# Task statement
Leaving out every picture, retype the lines below from the top through the one that contains "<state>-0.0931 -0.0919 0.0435".

# Provided data
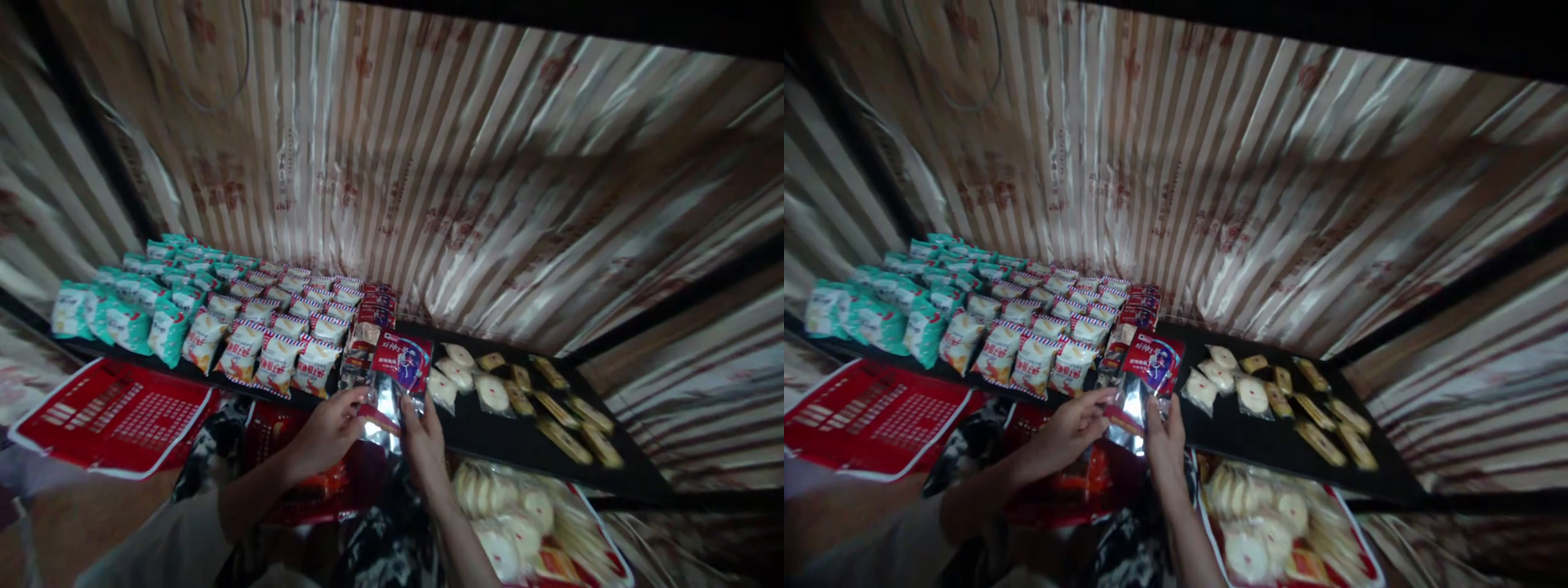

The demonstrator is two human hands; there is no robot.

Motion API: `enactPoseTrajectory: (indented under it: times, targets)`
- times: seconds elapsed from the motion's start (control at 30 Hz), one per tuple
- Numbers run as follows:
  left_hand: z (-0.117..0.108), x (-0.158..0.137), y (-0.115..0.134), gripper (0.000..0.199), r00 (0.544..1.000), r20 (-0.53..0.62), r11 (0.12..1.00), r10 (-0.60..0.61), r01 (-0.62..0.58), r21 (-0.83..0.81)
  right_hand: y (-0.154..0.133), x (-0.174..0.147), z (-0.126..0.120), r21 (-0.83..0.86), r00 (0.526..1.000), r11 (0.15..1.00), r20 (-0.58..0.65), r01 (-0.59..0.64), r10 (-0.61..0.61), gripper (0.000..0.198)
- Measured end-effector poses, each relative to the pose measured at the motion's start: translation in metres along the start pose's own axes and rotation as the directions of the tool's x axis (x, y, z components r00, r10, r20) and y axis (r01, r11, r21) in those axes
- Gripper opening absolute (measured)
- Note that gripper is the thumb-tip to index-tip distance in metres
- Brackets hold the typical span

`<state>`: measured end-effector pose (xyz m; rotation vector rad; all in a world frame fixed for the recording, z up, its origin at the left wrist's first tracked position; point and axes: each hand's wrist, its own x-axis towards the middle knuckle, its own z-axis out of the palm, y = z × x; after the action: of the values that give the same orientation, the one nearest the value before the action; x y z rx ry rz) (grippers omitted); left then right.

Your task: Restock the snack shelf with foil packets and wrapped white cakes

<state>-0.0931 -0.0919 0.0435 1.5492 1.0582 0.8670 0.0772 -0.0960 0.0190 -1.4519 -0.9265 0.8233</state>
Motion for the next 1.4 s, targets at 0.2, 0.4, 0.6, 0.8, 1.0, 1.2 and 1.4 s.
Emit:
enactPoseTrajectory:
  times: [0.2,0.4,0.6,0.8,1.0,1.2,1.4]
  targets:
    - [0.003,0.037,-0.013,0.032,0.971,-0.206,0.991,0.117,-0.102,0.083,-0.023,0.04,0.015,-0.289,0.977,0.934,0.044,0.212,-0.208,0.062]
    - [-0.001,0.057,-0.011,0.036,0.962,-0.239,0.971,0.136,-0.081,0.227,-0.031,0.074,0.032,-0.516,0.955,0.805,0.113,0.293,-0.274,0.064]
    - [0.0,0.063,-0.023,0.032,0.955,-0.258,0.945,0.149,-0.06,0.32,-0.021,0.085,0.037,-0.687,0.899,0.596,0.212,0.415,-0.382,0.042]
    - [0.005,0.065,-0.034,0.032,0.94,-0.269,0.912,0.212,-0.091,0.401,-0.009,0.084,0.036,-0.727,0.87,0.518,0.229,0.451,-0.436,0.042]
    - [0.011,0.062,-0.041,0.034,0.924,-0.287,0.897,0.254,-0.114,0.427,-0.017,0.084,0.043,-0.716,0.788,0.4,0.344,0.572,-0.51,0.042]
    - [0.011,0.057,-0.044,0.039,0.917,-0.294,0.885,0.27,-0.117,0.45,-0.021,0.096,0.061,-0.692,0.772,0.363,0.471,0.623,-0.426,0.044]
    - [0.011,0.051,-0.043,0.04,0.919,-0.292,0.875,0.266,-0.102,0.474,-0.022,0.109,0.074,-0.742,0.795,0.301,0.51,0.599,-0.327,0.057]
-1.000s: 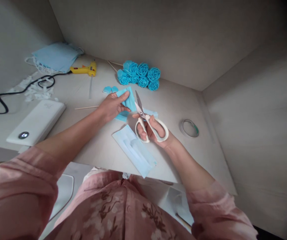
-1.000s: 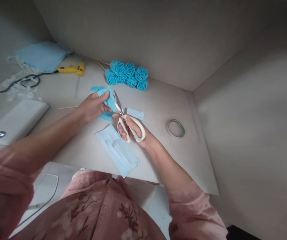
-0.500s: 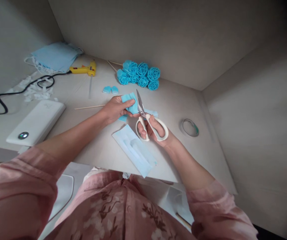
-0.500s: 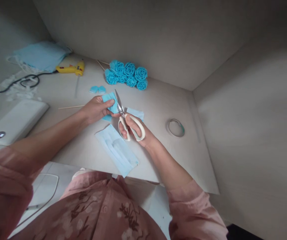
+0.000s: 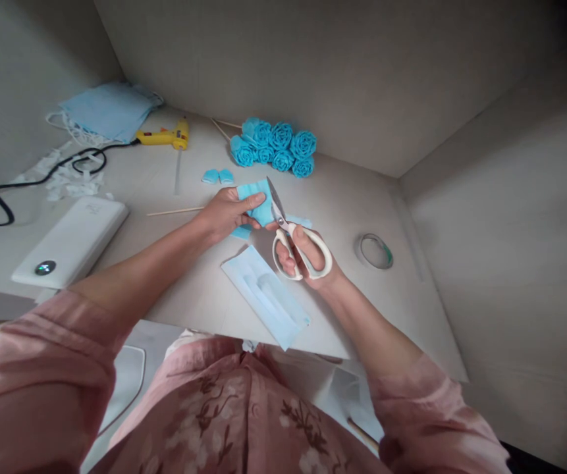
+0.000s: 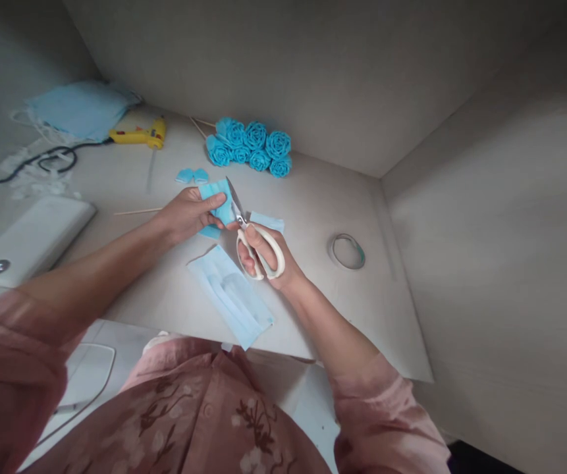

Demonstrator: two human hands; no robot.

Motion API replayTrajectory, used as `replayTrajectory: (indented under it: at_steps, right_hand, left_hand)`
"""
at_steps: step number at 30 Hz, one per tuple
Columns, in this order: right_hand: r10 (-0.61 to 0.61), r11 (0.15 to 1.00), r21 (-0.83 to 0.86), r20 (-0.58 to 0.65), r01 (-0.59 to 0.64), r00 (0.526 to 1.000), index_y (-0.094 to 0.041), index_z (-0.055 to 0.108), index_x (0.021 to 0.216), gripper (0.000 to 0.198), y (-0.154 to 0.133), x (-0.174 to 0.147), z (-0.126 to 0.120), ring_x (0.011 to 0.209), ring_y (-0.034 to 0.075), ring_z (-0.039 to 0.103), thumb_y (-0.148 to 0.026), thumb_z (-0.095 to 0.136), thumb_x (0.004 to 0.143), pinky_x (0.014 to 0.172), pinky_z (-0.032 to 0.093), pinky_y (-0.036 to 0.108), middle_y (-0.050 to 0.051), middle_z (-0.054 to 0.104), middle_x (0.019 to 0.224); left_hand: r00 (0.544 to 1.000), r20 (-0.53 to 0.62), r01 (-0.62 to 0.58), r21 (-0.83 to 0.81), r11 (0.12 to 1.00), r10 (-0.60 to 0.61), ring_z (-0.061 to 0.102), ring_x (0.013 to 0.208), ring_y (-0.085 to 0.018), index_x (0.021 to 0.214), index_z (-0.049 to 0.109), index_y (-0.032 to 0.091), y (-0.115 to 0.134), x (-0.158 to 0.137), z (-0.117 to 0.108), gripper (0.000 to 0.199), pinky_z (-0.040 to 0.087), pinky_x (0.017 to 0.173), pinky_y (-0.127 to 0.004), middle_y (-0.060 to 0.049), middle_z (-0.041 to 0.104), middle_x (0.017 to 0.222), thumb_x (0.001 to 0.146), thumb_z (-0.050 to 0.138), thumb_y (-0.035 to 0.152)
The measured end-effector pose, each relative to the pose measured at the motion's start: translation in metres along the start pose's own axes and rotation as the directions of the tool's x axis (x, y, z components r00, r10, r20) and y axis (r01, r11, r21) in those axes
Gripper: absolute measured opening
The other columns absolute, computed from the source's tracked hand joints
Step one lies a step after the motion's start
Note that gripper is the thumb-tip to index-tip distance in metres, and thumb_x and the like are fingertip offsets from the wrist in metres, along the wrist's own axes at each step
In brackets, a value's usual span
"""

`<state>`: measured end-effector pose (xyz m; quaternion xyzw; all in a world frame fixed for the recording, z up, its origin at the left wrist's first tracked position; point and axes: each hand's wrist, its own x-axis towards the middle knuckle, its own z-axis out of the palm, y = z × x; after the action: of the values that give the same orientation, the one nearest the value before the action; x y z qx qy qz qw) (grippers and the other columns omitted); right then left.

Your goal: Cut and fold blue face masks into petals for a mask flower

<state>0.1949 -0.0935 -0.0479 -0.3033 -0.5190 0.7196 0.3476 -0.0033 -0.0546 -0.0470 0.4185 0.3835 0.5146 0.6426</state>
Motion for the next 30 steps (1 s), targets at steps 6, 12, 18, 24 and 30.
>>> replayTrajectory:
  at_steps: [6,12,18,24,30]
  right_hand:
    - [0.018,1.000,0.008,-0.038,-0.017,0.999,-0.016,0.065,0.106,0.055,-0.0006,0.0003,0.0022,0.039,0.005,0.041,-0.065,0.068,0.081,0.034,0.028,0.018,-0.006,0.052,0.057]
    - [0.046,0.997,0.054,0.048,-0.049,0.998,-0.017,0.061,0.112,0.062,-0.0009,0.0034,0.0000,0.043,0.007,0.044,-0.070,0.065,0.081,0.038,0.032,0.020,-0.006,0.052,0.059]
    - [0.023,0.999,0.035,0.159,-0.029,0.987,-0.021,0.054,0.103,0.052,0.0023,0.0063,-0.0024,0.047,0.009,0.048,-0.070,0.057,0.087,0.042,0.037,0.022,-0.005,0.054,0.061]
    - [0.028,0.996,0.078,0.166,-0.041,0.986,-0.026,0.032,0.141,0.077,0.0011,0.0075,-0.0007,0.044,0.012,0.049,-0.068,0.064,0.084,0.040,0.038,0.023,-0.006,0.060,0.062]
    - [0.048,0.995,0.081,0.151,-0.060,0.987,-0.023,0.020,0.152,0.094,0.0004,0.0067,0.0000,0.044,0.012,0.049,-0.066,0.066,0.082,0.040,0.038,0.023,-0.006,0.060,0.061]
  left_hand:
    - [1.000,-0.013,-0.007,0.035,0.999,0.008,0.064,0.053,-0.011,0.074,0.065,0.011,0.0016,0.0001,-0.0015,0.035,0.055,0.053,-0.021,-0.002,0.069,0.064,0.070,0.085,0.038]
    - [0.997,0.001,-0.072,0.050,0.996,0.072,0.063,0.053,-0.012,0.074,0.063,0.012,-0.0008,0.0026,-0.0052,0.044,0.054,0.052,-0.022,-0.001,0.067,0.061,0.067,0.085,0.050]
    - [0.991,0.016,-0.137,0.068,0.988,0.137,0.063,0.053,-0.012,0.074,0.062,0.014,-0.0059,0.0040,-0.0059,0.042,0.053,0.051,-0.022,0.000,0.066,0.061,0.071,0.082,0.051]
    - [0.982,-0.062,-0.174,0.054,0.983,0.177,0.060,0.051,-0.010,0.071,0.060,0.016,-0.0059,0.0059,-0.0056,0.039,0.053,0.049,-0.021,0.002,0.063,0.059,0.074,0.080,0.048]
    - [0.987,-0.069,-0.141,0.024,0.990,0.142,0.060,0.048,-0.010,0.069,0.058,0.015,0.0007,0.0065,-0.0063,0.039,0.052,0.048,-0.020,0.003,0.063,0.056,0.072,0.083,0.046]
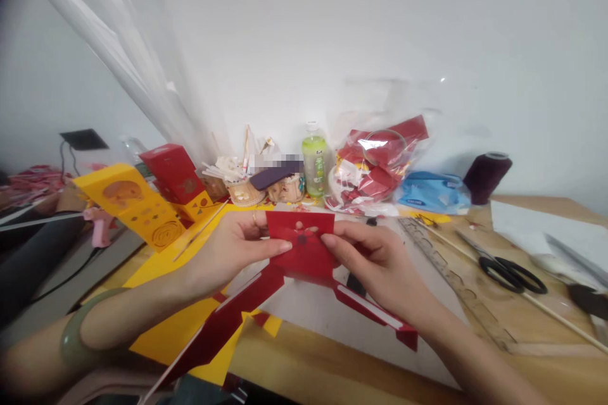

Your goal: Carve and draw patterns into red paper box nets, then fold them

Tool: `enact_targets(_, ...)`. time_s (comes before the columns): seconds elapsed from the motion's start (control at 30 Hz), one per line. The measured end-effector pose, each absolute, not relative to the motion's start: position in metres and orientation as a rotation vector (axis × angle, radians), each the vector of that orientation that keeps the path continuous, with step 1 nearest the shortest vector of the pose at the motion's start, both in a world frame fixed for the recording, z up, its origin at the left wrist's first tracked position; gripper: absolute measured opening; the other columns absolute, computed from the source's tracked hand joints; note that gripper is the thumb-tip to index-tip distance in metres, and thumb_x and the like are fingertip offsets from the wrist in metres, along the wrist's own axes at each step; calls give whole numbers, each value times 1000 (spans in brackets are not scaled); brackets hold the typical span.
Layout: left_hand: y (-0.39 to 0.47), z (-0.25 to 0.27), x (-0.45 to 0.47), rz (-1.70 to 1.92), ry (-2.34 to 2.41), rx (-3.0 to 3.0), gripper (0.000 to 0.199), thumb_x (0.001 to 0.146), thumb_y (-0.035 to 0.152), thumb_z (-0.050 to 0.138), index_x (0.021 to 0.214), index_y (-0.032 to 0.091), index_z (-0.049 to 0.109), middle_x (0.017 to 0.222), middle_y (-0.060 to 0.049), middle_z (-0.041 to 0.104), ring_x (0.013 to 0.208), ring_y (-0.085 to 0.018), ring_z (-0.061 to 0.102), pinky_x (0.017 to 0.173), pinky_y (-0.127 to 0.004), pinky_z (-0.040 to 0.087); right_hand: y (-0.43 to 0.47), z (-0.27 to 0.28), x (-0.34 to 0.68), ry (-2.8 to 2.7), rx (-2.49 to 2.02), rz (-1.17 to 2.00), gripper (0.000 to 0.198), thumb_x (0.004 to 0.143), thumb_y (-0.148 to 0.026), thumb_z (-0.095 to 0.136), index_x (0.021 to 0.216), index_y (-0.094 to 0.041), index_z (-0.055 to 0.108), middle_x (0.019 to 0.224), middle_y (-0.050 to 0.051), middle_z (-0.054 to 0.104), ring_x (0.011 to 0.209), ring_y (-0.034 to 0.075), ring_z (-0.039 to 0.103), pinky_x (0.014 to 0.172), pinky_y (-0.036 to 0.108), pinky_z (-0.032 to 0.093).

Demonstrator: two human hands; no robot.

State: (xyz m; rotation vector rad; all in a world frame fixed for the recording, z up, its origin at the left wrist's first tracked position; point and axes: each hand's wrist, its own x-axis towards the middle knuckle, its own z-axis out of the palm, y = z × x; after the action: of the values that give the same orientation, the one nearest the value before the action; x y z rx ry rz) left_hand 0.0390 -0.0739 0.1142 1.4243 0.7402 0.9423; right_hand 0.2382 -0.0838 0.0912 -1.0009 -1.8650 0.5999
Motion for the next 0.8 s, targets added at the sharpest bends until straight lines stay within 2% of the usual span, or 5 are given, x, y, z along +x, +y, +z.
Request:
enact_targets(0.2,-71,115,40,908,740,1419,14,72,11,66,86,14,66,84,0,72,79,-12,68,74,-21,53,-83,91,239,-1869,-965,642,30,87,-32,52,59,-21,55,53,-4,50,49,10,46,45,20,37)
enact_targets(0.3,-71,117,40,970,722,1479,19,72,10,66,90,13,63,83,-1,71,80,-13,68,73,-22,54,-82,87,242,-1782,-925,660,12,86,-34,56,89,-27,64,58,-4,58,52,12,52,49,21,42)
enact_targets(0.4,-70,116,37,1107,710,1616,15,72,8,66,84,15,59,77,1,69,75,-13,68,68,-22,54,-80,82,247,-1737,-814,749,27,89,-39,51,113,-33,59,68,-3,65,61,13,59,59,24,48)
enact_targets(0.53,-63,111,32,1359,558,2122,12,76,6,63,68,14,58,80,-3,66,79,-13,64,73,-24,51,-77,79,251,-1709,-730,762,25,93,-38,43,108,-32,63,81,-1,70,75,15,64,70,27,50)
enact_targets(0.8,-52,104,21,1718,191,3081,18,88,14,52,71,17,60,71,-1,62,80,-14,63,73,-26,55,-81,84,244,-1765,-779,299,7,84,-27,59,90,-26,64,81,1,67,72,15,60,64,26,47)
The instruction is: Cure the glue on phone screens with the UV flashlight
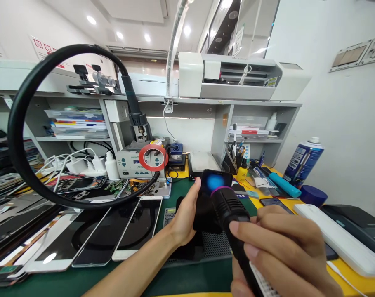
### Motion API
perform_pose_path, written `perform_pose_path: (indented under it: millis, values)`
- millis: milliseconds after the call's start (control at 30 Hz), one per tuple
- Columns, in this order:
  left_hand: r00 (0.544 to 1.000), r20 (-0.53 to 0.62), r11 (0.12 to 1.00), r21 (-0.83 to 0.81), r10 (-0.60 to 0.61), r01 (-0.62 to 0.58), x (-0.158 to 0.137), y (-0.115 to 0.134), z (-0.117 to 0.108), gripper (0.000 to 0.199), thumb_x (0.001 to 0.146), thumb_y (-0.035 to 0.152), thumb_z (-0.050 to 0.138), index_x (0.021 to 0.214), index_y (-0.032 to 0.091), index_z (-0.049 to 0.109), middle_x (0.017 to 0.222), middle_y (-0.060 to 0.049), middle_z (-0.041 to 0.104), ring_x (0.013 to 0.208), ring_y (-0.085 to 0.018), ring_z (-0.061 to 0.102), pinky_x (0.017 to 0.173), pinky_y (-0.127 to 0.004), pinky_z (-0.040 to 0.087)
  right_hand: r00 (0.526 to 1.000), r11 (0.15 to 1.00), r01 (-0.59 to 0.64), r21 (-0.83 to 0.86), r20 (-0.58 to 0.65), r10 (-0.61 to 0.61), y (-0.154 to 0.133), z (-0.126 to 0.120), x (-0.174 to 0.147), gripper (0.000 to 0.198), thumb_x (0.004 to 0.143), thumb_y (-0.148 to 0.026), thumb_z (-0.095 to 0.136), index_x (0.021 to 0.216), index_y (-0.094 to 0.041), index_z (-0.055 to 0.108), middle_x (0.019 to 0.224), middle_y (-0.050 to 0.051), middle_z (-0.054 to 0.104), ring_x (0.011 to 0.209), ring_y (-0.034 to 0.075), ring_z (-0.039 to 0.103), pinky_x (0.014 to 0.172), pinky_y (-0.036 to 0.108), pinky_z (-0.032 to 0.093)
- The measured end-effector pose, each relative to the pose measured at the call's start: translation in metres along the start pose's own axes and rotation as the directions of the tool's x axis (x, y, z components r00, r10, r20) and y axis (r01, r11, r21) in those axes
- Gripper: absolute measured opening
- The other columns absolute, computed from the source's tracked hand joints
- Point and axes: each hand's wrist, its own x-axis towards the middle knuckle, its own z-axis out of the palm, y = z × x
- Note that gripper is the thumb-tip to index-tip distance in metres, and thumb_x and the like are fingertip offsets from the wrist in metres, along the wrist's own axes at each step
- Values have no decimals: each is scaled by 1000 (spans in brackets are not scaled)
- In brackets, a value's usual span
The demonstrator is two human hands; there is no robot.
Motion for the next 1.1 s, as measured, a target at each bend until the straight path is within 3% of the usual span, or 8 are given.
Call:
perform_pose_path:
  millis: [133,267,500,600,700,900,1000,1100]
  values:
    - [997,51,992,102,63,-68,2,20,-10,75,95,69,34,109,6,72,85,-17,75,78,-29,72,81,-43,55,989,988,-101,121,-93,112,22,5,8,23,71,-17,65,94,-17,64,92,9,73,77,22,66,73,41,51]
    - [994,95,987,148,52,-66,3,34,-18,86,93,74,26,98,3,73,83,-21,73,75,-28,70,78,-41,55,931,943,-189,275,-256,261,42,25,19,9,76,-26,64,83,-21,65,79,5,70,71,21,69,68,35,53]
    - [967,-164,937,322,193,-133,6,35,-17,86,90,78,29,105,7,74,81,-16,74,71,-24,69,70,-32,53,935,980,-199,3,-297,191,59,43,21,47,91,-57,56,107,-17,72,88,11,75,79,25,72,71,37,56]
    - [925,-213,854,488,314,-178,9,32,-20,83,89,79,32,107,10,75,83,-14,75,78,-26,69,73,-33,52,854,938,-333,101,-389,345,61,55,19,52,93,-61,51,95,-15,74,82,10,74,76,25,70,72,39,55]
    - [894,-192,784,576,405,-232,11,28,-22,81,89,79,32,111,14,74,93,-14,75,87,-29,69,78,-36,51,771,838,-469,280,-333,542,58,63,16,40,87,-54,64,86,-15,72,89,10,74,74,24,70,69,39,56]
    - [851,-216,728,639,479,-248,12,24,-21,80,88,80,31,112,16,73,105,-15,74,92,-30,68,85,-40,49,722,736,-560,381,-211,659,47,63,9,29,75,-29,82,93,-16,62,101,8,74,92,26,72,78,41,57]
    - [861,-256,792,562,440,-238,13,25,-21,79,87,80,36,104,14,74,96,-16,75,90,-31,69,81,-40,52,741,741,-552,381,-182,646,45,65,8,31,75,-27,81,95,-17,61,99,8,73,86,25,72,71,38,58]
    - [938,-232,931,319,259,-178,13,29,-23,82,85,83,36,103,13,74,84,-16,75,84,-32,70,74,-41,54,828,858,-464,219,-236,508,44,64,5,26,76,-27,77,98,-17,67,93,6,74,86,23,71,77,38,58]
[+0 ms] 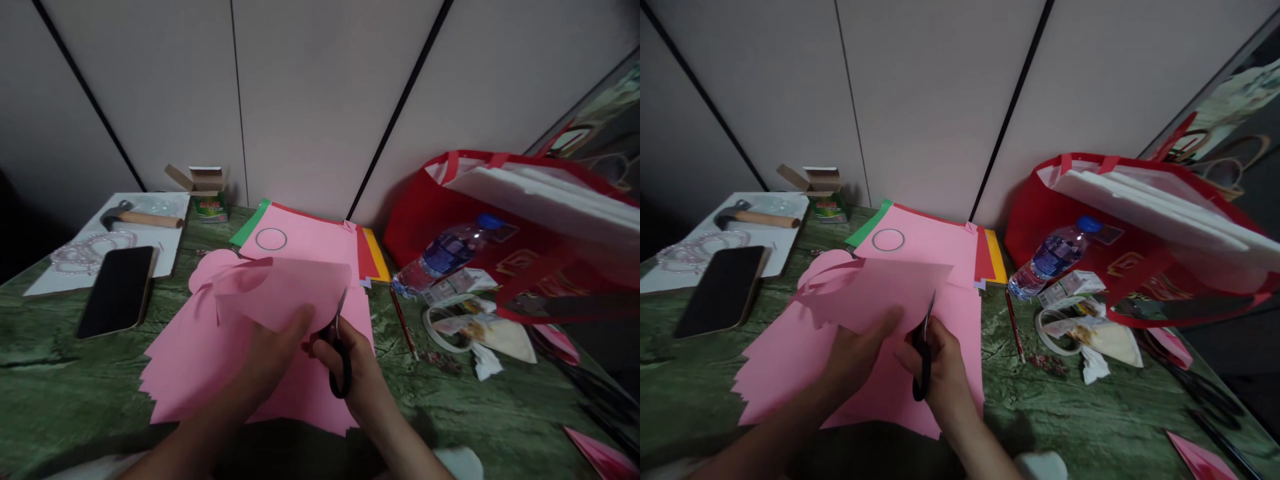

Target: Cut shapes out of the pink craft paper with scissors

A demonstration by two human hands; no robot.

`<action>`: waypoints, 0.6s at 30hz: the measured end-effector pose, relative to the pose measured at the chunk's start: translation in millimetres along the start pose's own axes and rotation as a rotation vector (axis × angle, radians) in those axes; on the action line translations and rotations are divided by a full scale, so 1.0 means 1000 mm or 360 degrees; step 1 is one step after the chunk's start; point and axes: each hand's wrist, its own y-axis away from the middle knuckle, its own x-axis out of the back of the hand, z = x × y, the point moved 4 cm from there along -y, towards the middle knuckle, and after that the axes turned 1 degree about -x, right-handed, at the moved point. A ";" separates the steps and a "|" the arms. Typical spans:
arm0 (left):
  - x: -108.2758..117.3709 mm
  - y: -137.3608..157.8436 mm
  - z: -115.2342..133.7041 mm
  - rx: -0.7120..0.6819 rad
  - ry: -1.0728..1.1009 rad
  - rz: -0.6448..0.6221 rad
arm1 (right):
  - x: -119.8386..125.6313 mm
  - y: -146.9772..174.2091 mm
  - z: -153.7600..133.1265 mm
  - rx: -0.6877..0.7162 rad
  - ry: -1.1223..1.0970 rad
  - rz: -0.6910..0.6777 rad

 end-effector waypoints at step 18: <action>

# Answer to the exercise
The demonstrator is two human hands; there is no robot.

Motion API: `enactPoseTrajectory: (indented under it: times, targets)`
- times: seconds elapsed from the motion's start (control at 30 Hz), one per tuple
- Numbers run as follows:
  left_hand: z (-0.117..0.108), x (-0.158..0.137), y (-0.115..0.134), gripper (0.000..0.199), r00 (0.544..1.000), r20 (-0.53..0.62), r11 (0.12..1.00), r10 (-0.60..0.61), r01 (-0.62..0.58), r21 (-0.83..0.81)
  right_hand: y (-0.154..0.133), x (-0.174..0.147), z (-0.126..0.120), r21 (-0.83..0.86), r00 (0.526..1.000), r11 (0.15..1.00), r20 (-0.58..0.65), r01 (-0.59..0.64), r10 (-0.61..0.61), gripper (0.000..0.198)
- Measured end-effector poses, each relative to the pose measured at the motion's start: translation in metres along the start pose's own axes and rotation as the directions of the tool's x axis (x, y, z components r00, r10, r20) and y axis (r01, r11, r21) in those axes
- Gripper opening absolute (measured)
- Note that gripper is the thumb-tip to index-tip distance in metres
- Brackets hold the typical span

`<state>`: measured end-effector pose (xyz m; rotation vector rad; all in a world frame fixed for the recording, z up, its origin at the left wrist's first tracked position; point and axes: each hand's wrist, its own x-axis towards the middle knuckle, its own z-axis out of the palm, y = z × x; after the action: of the values that give the same orientation, the one nearest the value before the action; x y z rx ry rz) (grippers omitted); left then right.

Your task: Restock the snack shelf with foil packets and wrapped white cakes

<state>-0.0931 -0.0919 0.0435 1.5492 1.0582 0.8670 0.0772 -0.0960 0.0190 -1.4519 -0.9265 0.8233</state>

There is no more to the answer.